# [Provided records]

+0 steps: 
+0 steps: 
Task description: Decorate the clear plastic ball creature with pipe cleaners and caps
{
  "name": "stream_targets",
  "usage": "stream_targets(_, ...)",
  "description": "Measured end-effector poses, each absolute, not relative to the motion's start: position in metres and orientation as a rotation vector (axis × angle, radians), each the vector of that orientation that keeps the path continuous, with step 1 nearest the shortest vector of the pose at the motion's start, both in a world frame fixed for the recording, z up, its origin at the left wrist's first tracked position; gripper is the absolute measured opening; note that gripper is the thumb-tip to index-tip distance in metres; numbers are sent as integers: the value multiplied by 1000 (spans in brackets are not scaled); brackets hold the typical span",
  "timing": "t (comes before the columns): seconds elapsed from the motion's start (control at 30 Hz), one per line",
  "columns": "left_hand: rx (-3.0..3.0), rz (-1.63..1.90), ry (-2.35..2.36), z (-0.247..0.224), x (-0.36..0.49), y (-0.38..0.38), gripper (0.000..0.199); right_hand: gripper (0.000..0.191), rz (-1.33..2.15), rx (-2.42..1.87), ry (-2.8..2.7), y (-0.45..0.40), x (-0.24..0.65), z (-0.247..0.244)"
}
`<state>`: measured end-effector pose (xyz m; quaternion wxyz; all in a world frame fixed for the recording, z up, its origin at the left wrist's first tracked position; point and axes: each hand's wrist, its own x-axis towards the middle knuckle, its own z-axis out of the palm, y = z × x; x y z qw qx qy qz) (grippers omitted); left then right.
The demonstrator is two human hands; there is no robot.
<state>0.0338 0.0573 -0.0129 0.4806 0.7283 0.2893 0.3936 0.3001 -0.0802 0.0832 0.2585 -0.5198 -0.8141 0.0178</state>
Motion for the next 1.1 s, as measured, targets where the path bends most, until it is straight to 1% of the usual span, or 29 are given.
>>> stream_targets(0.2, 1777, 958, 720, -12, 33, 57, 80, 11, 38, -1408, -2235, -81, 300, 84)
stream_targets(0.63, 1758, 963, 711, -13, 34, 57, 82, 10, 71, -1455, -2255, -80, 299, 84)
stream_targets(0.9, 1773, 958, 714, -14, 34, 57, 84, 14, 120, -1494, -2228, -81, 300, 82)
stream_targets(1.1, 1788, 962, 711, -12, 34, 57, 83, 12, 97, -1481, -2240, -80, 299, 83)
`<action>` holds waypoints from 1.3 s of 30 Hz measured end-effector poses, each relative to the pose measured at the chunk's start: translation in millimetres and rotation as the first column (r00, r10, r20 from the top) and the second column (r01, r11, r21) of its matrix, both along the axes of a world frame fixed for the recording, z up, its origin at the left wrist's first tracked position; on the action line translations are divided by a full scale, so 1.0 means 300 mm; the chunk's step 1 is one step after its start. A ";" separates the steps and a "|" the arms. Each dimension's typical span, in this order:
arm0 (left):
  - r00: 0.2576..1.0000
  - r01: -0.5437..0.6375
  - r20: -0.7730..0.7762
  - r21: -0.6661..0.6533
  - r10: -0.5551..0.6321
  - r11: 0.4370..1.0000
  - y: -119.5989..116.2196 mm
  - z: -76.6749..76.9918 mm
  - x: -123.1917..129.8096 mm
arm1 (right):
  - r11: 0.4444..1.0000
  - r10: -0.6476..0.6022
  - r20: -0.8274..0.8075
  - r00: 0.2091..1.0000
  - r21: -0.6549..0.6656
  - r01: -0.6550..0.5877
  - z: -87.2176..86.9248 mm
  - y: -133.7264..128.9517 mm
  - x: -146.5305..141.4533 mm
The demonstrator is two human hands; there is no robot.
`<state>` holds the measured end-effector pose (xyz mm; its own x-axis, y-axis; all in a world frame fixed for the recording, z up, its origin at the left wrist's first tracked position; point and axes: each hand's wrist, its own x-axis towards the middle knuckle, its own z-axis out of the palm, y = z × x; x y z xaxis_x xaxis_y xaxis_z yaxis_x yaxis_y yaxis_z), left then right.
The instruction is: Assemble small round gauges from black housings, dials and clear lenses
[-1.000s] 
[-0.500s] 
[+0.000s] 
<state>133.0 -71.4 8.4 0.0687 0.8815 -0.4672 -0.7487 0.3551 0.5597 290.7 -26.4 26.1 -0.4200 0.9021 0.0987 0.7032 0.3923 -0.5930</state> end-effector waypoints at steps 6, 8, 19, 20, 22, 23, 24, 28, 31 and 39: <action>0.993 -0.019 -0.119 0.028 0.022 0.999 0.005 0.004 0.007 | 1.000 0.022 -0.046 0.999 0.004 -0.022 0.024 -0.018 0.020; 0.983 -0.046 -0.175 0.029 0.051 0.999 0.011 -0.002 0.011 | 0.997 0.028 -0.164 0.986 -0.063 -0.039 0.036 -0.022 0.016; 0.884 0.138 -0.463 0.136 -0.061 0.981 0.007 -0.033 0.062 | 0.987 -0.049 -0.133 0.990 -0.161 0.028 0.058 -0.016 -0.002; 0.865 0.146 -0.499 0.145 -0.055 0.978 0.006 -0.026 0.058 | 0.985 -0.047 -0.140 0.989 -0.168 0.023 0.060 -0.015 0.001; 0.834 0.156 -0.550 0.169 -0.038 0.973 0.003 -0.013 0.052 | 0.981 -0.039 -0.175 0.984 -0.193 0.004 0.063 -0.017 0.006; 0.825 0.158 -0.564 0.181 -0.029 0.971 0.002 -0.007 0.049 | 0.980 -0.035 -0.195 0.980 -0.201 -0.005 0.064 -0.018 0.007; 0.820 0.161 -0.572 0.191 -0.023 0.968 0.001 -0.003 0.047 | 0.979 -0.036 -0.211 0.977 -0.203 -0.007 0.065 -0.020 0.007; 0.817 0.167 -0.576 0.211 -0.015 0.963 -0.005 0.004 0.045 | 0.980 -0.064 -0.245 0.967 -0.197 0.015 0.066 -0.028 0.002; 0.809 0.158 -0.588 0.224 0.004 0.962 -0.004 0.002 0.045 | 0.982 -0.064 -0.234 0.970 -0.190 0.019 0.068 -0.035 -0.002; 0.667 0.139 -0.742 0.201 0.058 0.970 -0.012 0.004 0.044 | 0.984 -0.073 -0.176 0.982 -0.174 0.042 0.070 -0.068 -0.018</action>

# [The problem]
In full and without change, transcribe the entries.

# [Solution for this task]
+0 steps: 
+0 steps: 
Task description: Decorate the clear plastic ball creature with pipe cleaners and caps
{
  "name": "stream_targets",
  "usage": "stream_targets(_, ...)",
  "description": "Measured end-effector poses, each absolute, not relative to the motion's start: position in metres and orientation as a rotation vector (axis × angle, radians), each the vector of that orientation that keeps the path continuous, with step 1 nearest the shortest vector of the pose at the motion's start, both in a world frame fixed for the recording, z up, its origin at the left wrist's first tracked position; gripper is the absolute measured opening; note that gripper is the thumb-tip to index-tip distance in metres; numbers are sent as integers: the value multiplied by 1000 (spans in brackets are not scaled); brackets hold the typical span",
  "timing": "t (comes before the columns): seconds elapsed from the motion's start (control at 30 Hz), one per line",
  "columns": "left_hand: rx (-3.0..3.0), rz (-1.63..1.90), ry (-2.35..2.36), z (-0.247..0.224), x (-0.36..0.49), y (-0.38..0.38), gripper (0.000..0.199); right_hand: gripper (0.000..0.191), rz (-1.33..2.15), rx (-2.42..1.87), ry (-2.8..2.7), y (-0.45..0.40), x (-0.24..0.65), z (-0.247..0.244)"
}
`<state>`: measured end-effector pose (xyz m; quaternion wxyz; all in a world frame fixed for the recording, z up, its origin at the left wrist's first tracked position; point and axes: each hand's wrist, its own x-axis towards the middle knuckle, its own z-axis out of the palm, y = z × x; x y z qw qx qy qz) (grippers omitted); left then right.
The demonstrator is two human hands; there is no robot.
<state>0.0338 0.0573 -0.0129 0.4806 0.7283 0.2893 0.3936 0.3001 -0.0802 0.0832 0.2585 -0.5198 -0.8141 0.0178</state>
Motion for the next 1.1 s, as measured, targets where the path bends most, until it is straight to 1% of the usual span, or 29 are given.
>>> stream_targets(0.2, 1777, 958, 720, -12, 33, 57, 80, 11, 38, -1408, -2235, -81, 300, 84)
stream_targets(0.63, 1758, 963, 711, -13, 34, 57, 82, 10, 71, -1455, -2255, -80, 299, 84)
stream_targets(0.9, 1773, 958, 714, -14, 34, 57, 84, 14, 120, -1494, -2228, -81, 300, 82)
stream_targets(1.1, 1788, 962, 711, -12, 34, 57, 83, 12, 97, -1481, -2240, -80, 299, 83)
`<action>` holds waypoints from 1.3 s of 30 Hz measured end-effector poses, each relative to the pose measured at the chunk's start: translation in millimetres and rotation as the first column (r00, r10, r20 from the top) and the second column (r01, r11, r21) of its matrix, both along the axes of a world frame fixed for the recording, z up, its origin at the left wrist's first tracked position; on the action line translations are divided by a full scale, so 1.0 means 300 mm; the chunk's step 1 is one step after its start. A ";" separates the steps and a "|" the arms. Each dimension's typical span, in this order:
arm0 (left):
  - r00: 0.2576..1.0000
  - r01: -0.5437..0.6375
  - r20: -0.7730..0.7762
  - r21: -0.6661..0.6533
  - r10: -0.5551..0.6321
  - r11: 0.4370..1.0000
  - y: -119.5989..116.2196 mm
  - z: -76.6749..76.9918 mm
  - x: -123.1917..129.8096 mm
arm1 (right):
  - r11: 0.4444..1.0000
  - r10: -0.6476..0.6022
  - r20: -0.8274..0.8075
  - r00: 0.2091..1.0000
  - r21: -0.6549..0.6656
  - r01: -0.6550..0.5877
  - z: -87.2176..86.9248 mm
  - y: -133.7264..128.9517 mm
  - x: -146.5305..141.4533 mm
The demonstrator is two human hands; there is no robot.
`<state>` holds the measured end-effector pose (xyz mm; its own x-axis, y-axis; all in a world frame fixed for the recording, z up, its origin at the left wrist's first tracked position; point and axes: each hand's wrist, its own x-axis towards the middle knuckle, its own z-axis out of the palm, y = z × x; x y z xaxis_x xaxis_y xaxis_z yaxis_x yaxis_y yaxis_z), left then right.
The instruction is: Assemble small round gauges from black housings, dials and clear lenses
[-1.000s] 
[-0.500s] 
[+0.000s] 
<state>133.0 -71.4 8.4 0.0687 0.8815 -0.4672 -0.7487 0.3551 0.5597 290.7 -26.4 26.1 -0.4200 0.9021 0.0987 0.7032 0.3923 -0.5930</state> end-effector waypoints at steps 6, 8, 19, 20, 22, 23, 24, 28, 31 and 39: <action>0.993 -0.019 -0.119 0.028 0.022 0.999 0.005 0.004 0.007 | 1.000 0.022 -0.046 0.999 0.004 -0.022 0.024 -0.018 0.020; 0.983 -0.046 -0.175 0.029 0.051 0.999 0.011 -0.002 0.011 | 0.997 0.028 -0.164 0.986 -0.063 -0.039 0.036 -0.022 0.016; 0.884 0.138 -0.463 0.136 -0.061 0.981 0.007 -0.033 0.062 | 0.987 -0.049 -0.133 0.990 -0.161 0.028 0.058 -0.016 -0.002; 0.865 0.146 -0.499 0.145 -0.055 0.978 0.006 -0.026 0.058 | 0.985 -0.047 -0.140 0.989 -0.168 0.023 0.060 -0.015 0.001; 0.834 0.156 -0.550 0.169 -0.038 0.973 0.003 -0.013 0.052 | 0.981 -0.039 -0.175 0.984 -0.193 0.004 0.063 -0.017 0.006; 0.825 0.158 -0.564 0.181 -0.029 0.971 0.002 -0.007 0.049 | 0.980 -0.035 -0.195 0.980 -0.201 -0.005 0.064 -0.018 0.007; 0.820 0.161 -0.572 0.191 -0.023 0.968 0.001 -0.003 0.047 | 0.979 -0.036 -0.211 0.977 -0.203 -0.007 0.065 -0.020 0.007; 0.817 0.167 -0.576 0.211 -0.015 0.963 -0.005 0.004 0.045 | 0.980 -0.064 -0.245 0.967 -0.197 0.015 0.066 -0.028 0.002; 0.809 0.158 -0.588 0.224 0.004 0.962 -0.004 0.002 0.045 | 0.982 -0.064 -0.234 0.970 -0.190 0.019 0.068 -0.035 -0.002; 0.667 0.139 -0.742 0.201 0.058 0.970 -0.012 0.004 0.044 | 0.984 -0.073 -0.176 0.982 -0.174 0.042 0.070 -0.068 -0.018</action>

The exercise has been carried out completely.